説明するロバートに、エドモンドが蔑みの目を向けた。


「なぜわざわざ夜に出向く必要がある。昼間に行けばよい」


 昼は花売りの仕事があると思うロバートに、エドモンドが指摘する。


「何人で買おうと、一人が買い占めようと売り上げは変わらない」


 ようやく合点がいった。何もリリーが一日中街角に立たなくとも、花を買い占めれば時間が空く。

今まで思い付かなかったのが不思議なくらいだ。


「空く日を作れ。早急に、だ」


 朝食を終えていたエドモンドは、これで話は終いだとばかりに言い放つと、ナプキンをテーブルへと置いた。





 昼間から出掛けようと誘うロバートに、リリーは困惑した様子だった。


 花は全て買い取るし夕方までには戻る、そして何より宿り木を見るのにエドモンドが付き合うと伝えると、一気に表情が明るくなった。


 子供らしくお出掛けを楽しみにする晴れやかな顔は、ロバートの心まで温かくする。


 予定を伝えにひとり、リリーの立つ街角まで出向いたロバートは、この喜びようを若き主に見せられない事を残念に思った。





「見て見て、坊ちゃま。宿り木!」


 リリーが興奮気味に指をさし小走りになる後ろを、エドモンドがつまらなそうに着いて行く。

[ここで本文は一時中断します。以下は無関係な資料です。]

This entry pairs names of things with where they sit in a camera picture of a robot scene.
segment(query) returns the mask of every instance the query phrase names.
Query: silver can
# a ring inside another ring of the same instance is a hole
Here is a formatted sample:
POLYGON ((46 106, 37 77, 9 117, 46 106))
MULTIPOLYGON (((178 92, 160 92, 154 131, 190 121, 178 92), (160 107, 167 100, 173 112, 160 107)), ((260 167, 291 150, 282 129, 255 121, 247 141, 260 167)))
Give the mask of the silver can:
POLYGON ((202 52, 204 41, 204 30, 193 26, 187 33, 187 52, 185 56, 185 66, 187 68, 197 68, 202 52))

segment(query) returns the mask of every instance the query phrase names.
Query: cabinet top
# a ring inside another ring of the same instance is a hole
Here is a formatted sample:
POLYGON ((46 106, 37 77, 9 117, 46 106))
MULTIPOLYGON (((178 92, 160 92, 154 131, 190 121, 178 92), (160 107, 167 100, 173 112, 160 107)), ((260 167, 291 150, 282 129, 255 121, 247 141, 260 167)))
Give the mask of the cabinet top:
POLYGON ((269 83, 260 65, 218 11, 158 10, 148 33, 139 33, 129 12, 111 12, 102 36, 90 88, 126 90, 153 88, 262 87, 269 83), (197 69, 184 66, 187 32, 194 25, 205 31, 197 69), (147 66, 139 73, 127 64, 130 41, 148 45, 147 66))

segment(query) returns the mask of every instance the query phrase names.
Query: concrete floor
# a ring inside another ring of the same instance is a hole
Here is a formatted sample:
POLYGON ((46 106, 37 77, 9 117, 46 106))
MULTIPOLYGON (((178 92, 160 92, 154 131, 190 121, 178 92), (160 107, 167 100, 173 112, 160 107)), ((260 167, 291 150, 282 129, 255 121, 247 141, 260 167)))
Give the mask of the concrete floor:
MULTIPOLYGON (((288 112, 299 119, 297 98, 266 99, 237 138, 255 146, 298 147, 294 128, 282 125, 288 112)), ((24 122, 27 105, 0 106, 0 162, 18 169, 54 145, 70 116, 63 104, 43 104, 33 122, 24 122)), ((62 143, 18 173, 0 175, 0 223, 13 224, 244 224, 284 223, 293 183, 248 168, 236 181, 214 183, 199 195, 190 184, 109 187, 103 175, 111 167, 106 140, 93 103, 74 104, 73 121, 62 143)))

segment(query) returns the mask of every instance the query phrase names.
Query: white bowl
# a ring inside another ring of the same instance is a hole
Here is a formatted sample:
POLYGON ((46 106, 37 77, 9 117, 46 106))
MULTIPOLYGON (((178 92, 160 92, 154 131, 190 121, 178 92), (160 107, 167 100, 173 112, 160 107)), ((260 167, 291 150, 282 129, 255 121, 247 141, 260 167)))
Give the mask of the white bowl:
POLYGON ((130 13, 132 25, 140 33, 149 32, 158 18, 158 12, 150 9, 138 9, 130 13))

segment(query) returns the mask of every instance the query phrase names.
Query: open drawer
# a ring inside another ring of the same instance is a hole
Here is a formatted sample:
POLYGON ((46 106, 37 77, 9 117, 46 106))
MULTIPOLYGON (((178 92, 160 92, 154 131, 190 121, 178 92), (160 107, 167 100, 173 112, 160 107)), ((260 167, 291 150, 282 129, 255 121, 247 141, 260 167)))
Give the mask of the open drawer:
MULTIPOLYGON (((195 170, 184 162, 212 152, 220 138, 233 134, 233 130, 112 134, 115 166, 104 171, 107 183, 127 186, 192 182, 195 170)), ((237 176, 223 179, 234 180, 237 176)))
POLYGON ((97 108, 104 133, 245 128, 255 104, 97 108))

「ここからでも見える。そもそもそこにあると教えてやったのは私だ」


 そしてエドモンド様にお教えしたのは私です。心のなかで呟きながら、ロバートはそのまた後ろを歩いていた。



 宿り木はやはり見つけにくく、園丁に指示をして周りの枝をあらかじめ落としておいた。大人から見れば不自然だが、リリーが気付く様子はない。


 太めの枝に明らかに違う種類の葉がそこだけ丸く密集しているのが宿り木だ。


「これが宿り木」


 初めて目にしたらしいリリーの感動するさまを、微笑ましく思うロバート。


「坊ちゃま」


 振り返ったリリーがエドモンドの手を引っ張り、木の真下まで連れて行った。